The blog is talking about current fighting in Gaza, but this is a question which runs rife through our field. I've spoke before here on the blog about being on a panel about cultural authority and appropriation a few years ago with an Australian writer, a Canadian writer, and a Scottish writer. Both the Australian and the Canadian were horrified at the thought that a white writer might use Aboriginal or First Nations material in their fiction, that we as white writers didn't have standing to do that. This baffled both me and the Scottish fellow.

By this logic, the only culture I have 'standing' to comment on is middle aged, middle class, WASP male American culture.

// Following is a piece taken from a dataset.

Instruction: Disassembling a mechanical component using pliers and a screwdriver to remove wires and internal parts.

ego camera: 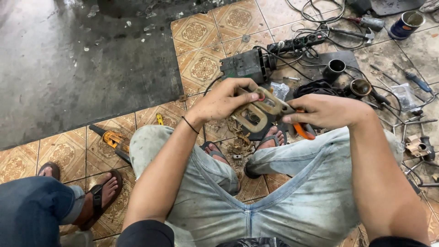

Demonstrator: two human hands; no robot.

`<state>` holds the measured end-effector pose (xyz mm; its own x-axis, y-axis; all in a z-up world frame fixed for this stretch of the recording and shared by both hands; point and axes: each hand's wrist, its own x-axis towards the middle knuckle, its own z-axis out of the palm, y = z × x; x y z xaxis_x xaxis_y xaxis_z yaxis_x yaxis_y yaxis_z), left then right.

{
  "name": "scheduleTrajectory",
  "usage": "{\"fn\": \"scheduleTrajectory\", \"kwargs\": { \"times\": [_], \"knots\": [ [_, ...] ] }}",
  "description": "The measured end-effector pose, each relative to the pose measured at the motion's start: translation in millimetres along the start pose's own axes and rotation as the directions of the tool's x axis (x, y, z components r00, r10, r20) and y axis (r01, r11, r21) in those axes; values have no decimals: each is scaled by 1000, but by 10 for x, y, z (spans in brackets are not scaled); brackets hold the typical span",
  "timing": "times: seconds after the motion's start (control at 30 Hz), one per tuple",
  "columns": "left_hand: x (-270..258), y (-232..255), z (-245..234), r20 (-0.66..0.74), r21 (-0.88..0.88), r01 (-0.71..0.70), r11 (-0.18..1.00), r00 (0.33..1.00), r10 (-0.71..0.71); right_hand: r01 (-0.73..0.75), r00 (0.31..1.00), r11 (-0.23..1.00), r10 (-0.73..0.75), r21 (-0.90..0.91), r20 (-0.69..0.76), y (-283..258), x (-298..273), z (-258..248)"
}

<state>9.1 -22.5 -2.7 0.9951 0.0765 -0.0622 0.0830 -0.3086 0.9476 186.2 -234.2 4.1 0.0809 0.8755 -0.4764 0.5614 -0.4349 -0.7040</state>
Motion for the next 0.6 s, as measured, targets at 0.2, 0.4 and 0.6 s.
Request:
{"fn": "scheduleTrajectory", "kwargs": {
  "times": [0.2, 0.4, 0.6],
  "knots": [
    [81, -175, -55, -236, 8, 48, 999, 971, -45, -90, 976, 993, 73, -75, -203, 116, -3, -52],
    [143, -166, 103, -379, 77, 160, 984, 918, -120, -36, 999, 999, 37, 22, -38, -10, 39, -27],
    [265, -405, 326, -503, 123, 46, 991, 864, 22, -41, 977, 885, 133, 464, -167, 116, 287, 126]
  ]
}}
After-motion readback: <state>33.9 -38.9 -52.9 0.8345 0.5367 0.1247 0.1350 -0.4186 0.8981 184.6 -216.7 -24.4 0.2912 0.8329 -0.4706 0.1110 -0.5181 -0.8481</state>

If I stuck to writing about that, I'd either be John Updike or unpublished. (Which of those possibilities is the more likely I leave as an exercise for the reader.) This line of thinking says I cannot write about female characters because I am not a woman, or Jewish characters because I am a Gentile.

That way lies madness. Our field, at its best, is about Writing the Other. Likewise, to the point of the cited blog post, the arts of politics and diplomacy are about the Other.

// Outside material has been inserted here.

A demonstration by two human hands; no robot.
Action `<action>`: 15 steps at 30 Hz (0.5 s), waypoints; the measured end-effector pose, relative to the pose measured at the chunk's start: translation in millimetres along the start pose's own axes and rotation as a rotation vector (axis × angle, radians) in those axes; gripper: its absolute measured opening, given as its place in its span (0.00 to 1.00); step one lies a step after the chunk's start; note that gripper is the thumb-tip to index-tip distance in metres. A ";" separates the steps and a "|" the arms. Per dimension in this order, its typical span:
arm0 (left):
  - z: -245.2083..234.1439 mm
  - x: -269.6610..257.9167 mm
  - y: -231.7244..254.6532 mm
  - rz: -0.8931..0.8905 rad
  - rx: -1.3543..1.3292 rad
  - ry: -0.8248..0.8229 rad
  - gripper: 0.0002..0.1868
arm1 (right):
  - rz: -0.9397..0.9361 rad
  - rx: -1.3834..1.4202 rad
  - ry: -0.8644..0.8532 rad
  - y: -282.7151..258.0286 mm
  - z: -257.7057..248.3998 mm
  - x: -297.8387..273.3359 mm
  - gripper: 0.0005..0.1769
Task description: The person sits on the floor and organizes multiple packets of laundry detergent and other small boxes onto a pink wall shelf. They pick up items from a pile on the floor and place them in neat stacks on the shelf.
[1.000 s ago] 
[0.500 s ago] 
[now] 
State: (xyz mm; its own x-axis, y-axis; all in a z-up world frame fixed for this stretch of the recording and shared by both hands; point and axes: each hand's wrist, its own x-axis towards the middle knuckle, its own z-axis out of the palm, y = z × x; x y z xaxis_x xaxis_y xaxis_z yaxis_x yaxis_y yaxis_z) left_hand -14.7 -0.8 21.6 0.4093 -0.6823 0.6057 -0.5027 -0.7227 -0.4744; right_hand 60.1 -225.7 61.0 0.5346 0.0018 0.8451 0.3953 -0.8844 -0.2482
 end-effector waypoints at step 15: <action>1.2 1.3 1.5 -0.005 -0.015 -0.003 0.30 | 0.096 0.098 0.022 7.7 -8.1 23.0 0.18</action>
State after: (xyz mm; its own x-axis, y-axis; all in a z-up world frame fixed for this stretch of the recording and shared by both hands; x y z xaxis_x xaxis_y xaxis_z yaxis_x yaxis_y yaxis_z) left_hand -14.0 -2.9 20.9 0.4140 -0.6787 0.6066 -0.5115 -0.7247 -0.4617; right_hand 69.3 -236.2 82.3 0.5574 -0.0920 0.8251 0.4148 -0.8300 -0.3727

I am not ignorant of the nuances of exploitation, oppression, colonial heritage and the whole panoply of errors, wrongs and outright crimes committed by one group of people against another. Bluntly, in many cases by my ancestors against quite possibly yours. I am the transparent case of the oppressor class, in stereotyped leftist dialectic.

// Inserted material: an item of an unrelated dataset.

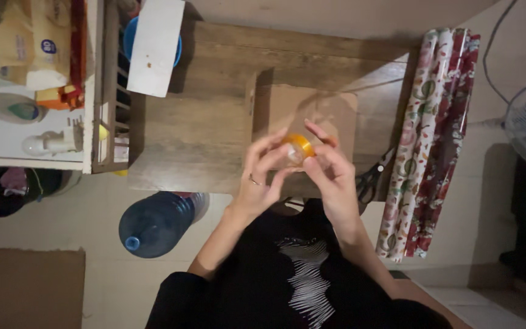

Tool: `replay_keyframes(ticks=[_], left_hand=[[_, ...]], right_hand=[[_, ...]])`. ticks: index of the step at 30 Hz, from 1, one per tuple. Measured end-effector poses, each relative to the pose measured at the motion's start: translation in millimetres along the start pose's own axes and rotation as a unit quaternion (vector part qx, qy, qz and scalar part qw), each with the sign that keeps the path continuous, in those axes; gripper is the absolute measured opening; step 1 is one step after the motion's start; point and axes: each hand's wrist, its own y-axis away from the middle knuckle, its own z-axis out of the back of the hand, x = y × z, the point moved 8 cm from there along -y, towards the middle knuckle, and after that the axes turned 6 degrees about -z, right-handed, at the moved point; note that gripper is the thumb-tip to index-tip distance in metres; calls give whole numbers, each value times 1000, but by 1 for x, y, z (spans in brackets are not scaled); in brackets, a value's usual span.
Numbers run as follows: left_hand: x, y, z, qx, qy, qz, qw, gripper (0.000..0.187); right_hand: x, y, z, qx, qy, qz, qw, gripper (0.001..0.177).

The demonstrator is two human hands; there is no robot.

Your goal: The person cuts a cardboard box with scissors, folds the flaps, and secures them with tape. They then cut small pieces of tape and apply them to the box to hold the flaps in place.

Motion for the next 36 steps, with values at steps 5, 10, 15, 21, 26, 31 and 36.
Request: replay_keyframes(ticks=[5, 10, 15, 21, 26, 31, 36], left_hand=[[41, 26, -31, -84, 468, 265, 839, 72], [59, 49, -65, -118, 566, 366, 729, 38], [41, 27, -41, -67, 412, 272, 867, 31], [-8, -15, -4, -10, 175, 139, 975, 32], [-32, -27, 2, 23, 44, 104, 993, 35], [-23, -24, -3, 2, 164, 141, 976, 49], [-13, -16, -10, -46, 284, 158, 945, 34]], right_hand=[[-12, -1, 7, 50, -126, 16, 991, 22], [-18, 1, 4, 64, -109, 25, 992, 29], [-3, 11, 5, 82, -98, 25, 991, 34], [21, 24, 18, 36, -43, 12, 998, 33], [45, 32, 23, -11, 121, 94, 988, 28], [40, 33, 24, -12, 20, 75, 997, 22], [32, 32, 22, -3, 53, 55, 997, 23]])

Yet I've spent years living in Africa, for example. That is something about me which you can't read in my skin color or my surname or my accent. Does that experience empower me differently? My family is multiracial. Again, something you can't read in my skin color or my surname or my accent. Does that give me a different cultural authority?

Whose voice counts? Why or why not? I find these questions distressing and uneasy, which means they're important questions. The churn they raise drives the boundaries of good fiction, good thought and good citizenship.

Originally published at jlake.com.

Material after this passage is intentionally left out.